On Friday, May 30, 2003, at 10:48 AM, Rob Jorgensen wrote:

And this works on your box?
With what OSAXen coercions active?
Choose app returns an application name not a path. And the rest of the code blows up with choose file.

Hmmm looks good though : )

On Friday, May 30, 2003, at 04:31 AM, John Stewart wrote:

set a to choose application
set bID to (do shell script "defaults read " & quoted form of POSIX path of a & "/Contents/Info CFBundleIdentifier")

return bID

There is a second form of this which returns the plist info, I'll leave it to you to figure out how to parse it.

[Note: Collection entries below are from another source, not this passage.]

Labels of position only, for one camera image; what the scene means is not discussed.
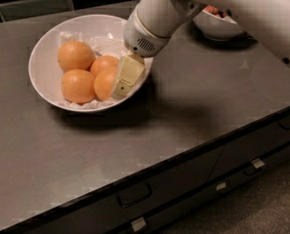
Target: gray countertop
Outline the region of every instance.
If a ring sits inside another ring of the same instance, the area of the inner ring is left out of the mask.
[[[126,19],[134,6],[0,23],[0,230],[290,105],[290,70],[269,51],[249,39],[213,45],[191,22],[117,107],[78,115],[37,95],[28,60],[49,29],[83,15]],[[162,232],[290,233],[290,162]]]

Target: bowl
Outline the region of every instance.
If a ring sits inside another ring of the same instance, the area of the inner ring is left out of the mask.
[[[206,11],[200,12],[192,21],[205,37],[216,41],[227,41],[245,31],[229,16],[218,18]]]
[[[145,58],[145,74],[123,99],[106,101],[94,99],[83,105],[67,101],[62,95],[63,71],[58,64],[57,53],[62,42],[80,40],[89,44],[96,56],[127,53],[123,43],[126,20],[108,15],[89,15],[67,20],[48,31],[35,45],[28,64],[31,83],[36,92],[52,105],[73,112],[100,112],[130,98],[145,82],[153,58]]]

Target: orange fruit
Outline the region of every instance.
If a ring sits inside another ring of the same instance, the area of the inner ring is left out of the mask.
[[[117,66],[107,67],[99,72],[95,79],[95,92],[100,100],[111,97],[111,91],[116,79]]]
[[[94,81],[95,76],[87,70],[69,70],[62,77],[62,94],[71,102],[90,102],[96,97]]]
[[[87,70],[95,59],[92,48],[79,41],[67,41],[58,50],[58,63],[64,72],[71,69]]]
[[[101,70],[110,66],[117,66],[118,62],[119,62],[118,58],[109,55],[104,55],[95,59],[90,68],[90,71],[96,77]]]

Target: white bowl
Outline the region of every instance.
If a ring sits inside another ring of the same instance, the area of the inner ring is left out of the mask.
[[[226,41],[245,32],[231,17],[220,19],[204,10],[192,20],[202,33],[212,40]]]
[[[89,36],[92,38],[115,41],[120,50],[117,56],[122,56],[127,50],[123,44],[123,31],[126,20],[107,16],[90,15],[67,20],[48,31],[34,47],[28,65],[29,78],[37,93],[52,105],[74,112],[99,112],[116,106],[131,97],[145,82],[150,72],[153,58],[145,59],[145,75],[140,78],[130,93],[121,100],[109,99],[103,102],[93,100],[84,105],[70,103],[62,95],[61,80],[63,72],[59,67],[57,52],[62,41],[62,32],[66,35]]]

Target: white robotic arm
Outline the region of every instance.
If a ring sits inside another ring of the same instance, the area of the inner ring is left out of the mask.
[[[290,67],[290,0],[141,0],[125,27],[126,47],[144,58],[156,56],[205,5],[230,15]]]

set a to choose application
set bID to (do shell script "grep -A1 CFBundleIdentifier " & quoted form of POSIX path of a & "/Contents/Info.plist")

Just an FYI to anyone messing with the scripts submitted on this thread...

I later ran my script on the FileMaker Pro 6 app and discovered that the target plist is named Info-macos.plist instead of the more generally used info.plist. Of course, this causes the script to fail. I suspect that the name of the file, and the location, is at the discretion of the app's developer. As always, error checking should be applied in cases where you aren't sure of the file's existence, name and/or location. :-)

-- Rob

Change this -> set a to choose application
to this -> set a to choose application as alias
in both scripts

To answer Paul's question, yes they worked on the limited number of applications I tested with. I might have used Choose File instead but I'm not too sure of the outcome of that. OS X "files" may be packages (special folders) and what you get may not be what is expected, i.e. I haven't tested it either.

In answer to Rob's comment, if you are going to quote someone, please include all of the relevant text. I specified in my email that error checking needed to be added. That would have accounted for cases such as the one you mentioned or at least done a better job.

If anyone comes up with better ways, I'd love to hear them.